[Data extract Boundary: Start]

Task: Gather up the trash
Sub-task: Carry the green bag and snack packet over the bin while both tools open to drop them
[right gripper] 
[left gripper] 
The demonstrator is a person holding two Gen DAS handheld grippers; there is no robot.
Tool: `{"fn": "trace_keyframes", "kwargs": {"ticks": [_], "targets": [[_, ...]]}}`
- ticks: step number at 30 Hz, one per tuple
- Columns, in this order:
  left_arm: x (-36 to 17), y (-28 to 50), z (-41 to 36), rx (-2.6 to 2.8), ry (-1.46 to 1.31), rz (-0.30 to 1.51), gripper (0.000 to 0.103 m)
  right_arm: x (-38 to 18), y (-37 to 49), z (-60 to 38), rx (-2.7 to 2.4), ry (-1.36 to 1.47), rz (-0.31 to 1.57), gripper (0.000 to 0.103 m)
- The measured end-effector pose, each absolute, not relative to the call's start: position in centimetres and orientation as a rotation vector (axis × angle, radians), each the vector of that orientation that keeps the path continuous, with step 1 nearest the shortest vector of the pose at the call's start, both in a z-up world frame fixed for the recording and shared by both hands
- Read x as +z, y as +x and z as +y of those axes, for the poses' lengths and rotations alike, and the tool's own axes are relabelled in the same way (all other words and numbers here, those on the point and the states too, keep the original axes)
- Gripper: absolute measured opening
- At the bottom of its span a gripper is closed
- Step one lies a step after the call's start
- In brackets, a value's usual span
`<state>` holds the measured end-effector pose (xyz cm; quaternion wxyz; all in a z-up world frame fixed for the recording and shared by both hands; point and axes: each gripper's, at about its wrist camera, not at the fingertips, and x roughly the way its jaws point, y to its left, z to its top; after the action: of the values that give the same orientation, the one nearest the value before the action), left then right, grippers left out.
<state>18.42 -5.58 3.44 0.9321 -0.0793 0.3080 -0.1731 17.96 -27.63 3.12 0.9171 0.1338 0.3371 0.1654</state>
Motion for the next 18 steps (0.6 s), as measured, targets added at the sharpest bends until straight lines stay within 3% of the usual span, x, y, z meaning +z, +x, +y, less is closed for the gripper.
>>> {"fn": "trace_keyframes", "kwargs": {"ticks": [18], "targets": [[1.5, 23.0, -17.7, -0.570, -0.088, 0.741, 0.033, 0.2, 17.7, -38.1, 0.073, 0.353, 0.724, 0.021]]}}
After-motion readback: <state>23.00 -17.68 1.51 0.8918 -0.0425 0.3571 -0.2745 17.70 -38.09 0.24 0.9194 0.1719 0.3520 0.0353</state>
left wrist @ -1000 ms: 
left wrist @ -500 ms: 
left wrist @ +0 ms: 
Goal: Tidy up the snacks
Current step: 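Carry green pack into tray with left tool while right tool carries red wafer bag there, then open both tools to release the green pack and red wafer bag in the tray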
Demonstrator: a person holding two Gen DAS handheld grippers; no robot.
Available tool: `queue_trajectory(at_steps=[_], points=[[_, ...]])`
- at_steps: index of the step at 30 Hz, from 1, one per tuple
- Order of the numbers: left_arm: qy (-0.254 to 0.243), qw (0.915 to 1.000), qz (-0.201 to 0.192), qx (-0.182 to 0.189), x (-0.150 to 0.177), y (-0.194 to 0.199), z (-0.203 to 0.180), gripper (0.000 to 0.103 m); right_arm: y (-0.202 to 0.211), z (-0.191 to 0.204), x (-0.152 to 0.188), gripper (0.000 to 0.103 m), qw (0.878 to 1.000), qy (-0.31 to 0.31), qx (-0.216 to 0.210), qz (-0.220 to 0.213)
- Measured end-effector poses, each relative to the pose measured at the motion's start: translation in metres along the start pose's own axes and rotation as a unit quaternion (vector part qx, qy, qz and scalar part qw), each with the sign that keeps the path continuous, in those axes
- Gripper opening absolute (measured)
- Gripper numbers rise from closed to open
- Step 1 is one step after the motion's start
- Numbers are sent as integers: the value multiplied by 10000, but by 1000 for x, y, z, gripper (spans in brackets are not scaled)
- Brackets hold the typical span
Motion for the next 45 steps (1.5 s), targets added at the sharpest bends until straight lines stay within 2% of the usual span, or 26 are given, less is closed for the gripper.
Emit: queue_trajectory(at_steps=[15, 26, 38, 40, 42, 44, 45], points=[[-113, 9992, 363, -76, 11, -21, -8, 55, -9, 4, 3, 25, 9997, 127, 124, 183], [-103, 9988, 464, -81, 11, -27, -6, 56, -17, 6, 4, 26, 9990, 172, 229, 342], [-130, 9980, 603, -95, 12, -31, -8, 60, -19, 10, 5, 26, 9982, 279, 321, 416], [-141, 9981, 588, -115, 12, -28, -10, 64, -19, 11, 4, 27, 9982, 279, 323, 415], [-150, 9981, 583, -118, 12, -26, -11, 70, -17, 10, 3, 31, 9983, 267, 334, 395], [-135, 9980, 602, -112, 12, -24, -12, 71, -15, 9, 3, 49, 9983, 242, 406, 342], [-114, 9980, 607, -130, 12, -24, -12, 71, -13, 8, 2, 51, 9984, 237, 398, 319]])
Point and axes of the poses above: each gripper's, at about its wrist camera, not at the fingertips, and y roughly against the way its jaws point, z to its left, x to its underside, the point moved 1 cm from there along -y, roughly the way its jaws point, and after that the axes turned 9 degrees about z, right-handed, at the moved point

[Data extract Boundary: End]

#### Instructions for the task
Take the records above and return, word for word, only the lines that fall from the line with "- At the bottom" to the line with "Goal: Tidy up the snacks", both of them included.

#### Output of the task
- At the bottom of its span a gripper is closed
- Step one lies a step after the call's start
- In brackets, a value's usual span
`<state>` holds the measured end-effector pose (xyz cm; quaternion wxyz; all in a z-up world frame fixed for the recording and shared by both hands; point and axes: each gripper's, at about its wrist camera, not at the fingertips, and x roughly the way its jaws point, y to its left, z to its top; after the action: of the values that give the same orientation, the one nearest the value before the action), left then right, grippers left out.
<state>18.42 -5.58 3.44 0.9321 -0.0793 0.3080 -0.1731 17.96 -27.63 3.12 0.9171 0.1338 0.3371 0.1654</state>
Motion for the next 18 steps (0.6 s), as measured, targets added at the sharpest bends until straight lines stay within 3% of the usual span, x, y, z meaning +z, +x, +y, less is closed for the gripper.
>>> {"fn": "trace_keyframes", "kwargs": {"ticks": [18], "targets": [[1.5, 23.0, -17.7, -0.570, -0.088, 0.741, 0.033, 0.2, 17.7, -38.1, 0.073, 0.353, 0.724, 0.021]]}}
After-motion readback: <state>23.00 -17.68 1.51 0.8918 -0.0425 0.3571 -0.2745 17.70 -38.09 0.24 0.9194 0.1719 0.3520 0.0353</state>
left wrist @ -1000 ms: 
left wrist @ -500 ms: 
left wrist @ +0 ms: 
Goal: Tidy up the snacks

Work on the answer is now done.